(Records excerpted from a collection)
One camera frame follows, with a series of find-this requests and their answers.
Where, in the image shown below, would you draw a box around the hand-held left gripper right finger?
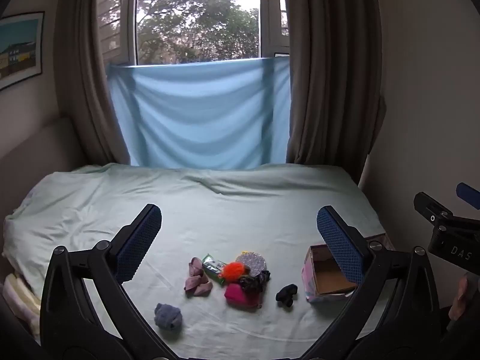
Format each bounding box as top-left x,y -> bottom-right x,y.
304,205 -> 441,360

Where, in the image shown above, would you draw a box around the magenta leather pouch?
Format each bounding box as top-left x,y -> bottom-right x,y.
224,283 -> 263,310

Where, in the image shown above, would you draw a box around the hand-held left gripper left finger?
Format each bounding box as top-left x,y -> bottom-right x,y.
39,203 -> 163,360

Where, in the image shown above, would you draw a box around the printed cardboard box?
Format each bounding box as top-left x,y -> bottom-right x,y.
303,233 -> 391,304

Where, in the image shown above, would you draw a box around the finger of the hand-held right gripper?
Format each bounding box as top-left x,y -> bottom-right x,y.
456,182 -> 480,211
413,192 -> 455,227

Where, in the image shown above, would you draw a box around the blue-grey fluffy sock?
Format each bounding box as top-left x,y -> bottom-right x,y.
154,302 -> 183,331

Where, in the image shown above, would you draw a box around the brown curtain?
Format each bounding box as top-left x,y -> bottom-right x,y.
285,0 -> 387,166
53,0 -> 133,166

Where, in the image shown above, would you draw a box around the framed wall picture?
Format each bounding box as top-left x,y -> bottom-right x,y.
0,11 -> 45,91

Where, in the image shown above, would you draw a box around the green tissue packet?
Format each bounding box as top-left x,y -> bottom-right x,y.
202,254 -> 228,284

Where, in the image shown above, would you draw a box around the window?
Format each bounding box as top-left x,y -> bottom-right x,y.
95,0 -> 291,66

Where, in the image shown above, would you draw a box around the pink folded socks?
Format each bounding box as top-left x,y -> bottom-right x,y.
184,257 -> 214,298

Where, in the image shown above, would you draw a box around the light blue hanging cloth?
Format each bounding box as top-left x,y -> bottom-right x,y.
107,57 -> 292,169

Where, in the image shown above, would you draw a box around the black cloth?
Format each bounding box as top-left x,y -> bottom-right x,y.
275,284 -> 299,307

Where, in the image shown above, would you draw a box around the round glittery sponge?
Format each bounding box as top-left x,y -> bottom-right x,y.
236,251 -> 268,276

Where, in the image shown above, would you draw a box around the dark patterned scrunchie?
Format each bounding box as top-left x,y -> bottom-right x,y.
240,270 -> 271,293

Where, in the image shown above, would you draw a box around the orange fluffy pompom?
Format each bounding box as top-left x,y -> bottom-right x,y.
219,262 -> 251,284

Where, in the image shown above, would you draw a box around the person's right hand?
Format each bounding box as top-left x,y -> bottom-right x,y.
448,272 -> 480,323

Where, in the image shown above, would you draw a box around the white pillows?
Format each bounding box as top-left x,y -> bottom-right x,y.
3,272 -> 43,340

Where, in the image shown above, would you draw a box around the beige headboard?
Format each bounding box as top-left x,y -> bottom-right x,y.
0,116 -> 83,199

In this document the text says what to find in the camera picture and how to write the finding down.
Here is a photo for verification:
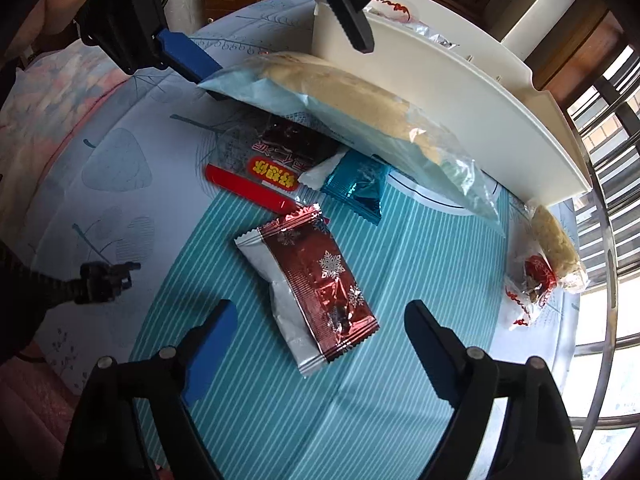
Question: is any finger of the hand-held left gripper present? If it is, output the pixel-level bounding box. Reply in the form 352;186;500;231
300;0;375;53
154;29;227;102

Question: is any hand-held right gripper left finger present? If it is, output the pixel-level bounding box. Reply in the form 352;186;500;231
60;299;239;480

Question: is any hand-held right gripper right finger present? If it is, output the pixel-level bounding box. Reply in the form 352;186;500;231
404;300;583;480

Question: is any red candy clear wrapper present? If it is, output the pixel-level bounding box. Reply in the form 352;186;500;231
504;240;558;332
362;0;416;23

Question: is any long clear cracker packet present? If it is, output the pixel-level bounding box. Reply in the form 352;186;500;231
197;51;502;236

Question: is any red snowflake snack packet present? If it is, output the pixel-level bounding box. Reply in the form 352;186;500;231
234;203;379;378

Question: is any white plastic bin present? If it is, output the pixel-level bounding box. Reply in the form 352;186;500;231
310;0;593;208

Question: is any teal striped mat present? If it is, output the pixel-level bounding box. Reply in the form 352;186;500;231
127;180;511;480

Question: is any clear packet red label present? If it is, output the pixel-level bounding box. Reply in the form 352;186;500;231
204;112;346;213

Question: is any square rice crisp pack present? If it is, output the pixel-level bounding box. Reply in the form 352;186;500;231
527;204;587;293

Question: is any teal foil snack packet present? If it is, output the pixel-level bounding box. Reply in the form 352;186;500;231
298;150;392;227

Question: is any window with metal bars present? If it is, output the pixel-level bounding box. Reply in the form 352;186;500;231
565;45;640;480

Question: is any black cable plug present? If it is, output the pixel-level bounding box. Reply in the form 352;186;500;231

What you are asked to do — Please transcribe every entry above exactly, leaving out any pictures.

Answer —
One camera frame follows, with a series of find-this requests and their answers.
Where, in the image shown below, would you draw a box around the hand-held left gripper right finger?
Format each bounding box as top-left x,y -> bottom-right x,y.
304,205 -> 441,360

Where, in the image shown above, would you draw a box around the magenta leather pouch?
Format each bounding box as top-left x,y -> bottom-right x,y.
224,283 -> 263,310

Where, in the image shown above, would you draw a box around the hand-held left gripper left finger?
Format each bounding box as top-left x,y -> bottom-right x,y.
39,203 -> 163,360

Where, in the image shown above, would you draw a box around the printed cardboard box?
Format each bounding box as top-left x,y -> bottom-right x,y.
303,233 -> 391,304

Where, in the image shown above, would you draw a box around the finger of the hand-held right gripper?
Format each bounding box as top-left x,y -> bottom-right x,y.
456,182 -> 480,211
413,192 -> 455,227

Where, in the image shown above, would you draw a box around the blue-grey fluffy sock?
Format each bounding box as top-left x,y -> bottom-right x,y.
154,302 -> 183,331

Where, in the image shown above, would you draw a box around the brown curtain?
Format each bounding box as top-left x,y -> bottom-right x,y.
285,0 -> 387,166
53,0 -> 133,166

Where, in the image shown above, would you draw a box around the framed wall picture?
Format each bounding box as top-left x,y -> bottom-right x,y.
0,11 -> 45,91

Where, in the image shown above, would you draw a box around the green tissue packet?
Format each bounding box as top-left x,y -> bottom-right x,y.
202,254 -> 228,284

Where, in the image shown above, would you draw a box around the window?
Format each bounding box as top-left x,y -> bottom-right x,y.
95,0 -> 291,66

Where, in the image shown above, would you draw a box around the pink folded socks?
Format each bounding box as top-left x,y -> bottom-right x,y.
184,257 -> 214,298

Where, in the image shown above, would you draw a box around the light blue hanging cloth?
Format each bounding box as top-left x,y -> bottom-right x,y.
107,57 -> 292,169

Where, in the image shown above, would you draw a box around the black cloth?
Format each bounding box as top-left x,y -> bottom-right x,y.
275,284 -> 299,307

Where, in the image shown above, would you draw a box around the round glittery sponge?
Format each bounding box as top-left x,y -> bottom-right x,y.
236,251 -> 268,276

Where, in the image shown above, would you draw a box around the dark patterned scrunchie?
Format each bounding box as top-left x,y -> bottom-right x,y.
240,270 -> 271,293

Where, in the image shown above, would you draw a box around the orange fluffy pompom?
Format each bounding box as top-left x,y -> bottom-right x,y.
219,262 -> 251,284

Where, in the image shown above, would you draw a box around the person's right hand?
Format each bounding box as top-left x,y -> bottom-right x,y.
448,272 -> 480,323

Where, in the image shown above, would you draw a box around the white pillows?
Format each bounding box as top-left x,y -> bottom-right x,y.
3,272 -> 43,340

Where, in the image shown above, would you draw a box around the beige headboard?
Format each bounding box as top-left x,y -> bottom-right x,y.
0,116 -> 83,199

In this document the text says what to find in the camera picture and how to write the finding down.
Here is a photo for verification:
Question: is any finger of the hand-held left gripper present? If it is, output the pixel-level bounding box. Reply in the form 352;186;500;231
300;0;375;53
154;29;227;102

Question: is any hand-held right gripper left finger present? If it is, output the pixel-level bounding box. Reply in the form 352;186;500;231
60;299;239;480

Question: is any hand-held right gripper right finger present? If it is, output the pixel-level bounding box. Reply in the form 352;186;500;231
404;300;583;480

Question: is any red candy clear wrapper present? If it is, output the pixel-level bounding box. Reply in the form 352;186;500;231
504;240;558;332
362;0;416;23

Question: is any long clear cracker packet present? If it is, output the pixel-level bounding box. Reply in the form 352;186;500;231
197;51;502;236

Question: is any red snowflake snack packet present? If it is, output the pixel-level bounding box. Reply in the form 352;186;500;231
234;203;379;378

Question: is any white plastic bin present? If it is, output the pixel-level bounding box. Reply in the form 352;186;500;231
310;0;593;208

Question: is any teal striped mat present? If it is, output the pixel-level bounding box. Reply in the form 352;186;500;231
127;180;511;480

Question: is any clear packet red label present? If it is, output the pixel-level bounding box. Reply in the form 352;186;500;231
204;112;346;213

Question: is any square rice crisp pack present? If it is, output the pixel-level bounding box. Reply in the form 352;186;500;231
527;204;587;293

Question: is any teal foil snack packet present? If it is, output the pixel-level bounding box. Reply in the form 352;186;500;231
298;150;392;227

Question: is any window with metal bars present? If it is, output the pixel-level bounding box. Reply in the form 352;186;500;231
565;45;640;480

Question: is any black cable plug present? If it is, output the pixel-level bounding box. Reply in the form 352;186;500;231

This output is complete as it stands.